=== Section Start ===

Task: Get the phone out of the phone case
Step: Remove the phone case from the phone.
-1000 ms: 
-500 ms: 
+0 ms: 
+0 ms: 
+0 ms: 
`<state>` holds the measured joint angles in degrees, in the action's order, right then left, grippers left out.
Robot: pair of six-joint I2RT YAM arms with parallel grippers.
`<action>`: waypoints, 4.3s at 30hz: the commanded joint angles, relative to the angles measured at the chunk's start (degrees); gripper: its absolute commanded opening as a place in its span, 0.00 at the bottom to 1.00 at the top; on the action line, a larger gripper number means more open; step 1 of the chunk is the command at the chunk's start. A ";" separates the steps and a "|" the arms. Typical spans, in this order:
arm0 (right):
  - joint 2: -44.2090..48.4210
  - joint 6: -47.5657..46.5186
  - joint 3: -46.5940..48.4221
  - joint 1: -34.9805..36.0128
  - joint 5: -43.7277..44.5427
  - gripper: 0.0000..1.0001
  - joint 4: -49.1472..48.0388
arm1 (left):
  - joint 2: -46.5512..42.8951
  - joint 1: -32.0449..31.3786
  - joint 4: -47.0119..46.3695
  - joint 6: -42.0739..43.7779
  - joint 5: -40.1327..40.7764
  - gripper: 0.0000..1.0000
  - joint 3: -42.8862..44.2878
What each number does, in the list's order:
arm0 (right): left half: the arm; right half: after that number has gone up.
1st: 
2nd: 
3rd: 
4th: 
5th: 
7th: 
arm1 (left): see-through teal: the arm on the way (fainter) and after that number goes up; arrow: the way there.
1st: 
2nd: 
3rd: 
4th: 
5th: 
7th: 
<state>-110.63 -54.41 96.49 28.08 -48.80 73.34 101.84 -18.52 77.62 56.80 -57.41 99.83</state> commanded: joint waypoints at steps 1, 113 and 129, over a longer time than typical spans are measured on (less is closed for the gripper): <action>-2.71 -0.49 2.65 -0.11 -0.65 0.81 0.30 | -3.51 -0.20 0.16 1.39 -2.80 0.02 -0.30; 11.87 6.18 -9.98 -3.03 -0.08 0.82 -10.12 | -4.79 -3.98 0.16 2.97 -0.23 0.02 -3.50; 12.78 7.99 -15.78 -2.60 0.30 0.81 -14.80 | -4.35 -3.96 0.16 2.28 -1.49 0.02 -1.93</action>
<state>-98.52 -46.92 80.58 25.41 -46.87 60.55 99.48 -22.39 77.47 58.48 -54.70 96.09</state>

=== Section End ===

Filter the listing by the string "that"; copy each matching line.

arm0 (right): left half: the arm; right half: after that number has gone up.
arm1 (left): see-through teal: the arm on the way (fainter) and after that number goes up; arrow: the way there.

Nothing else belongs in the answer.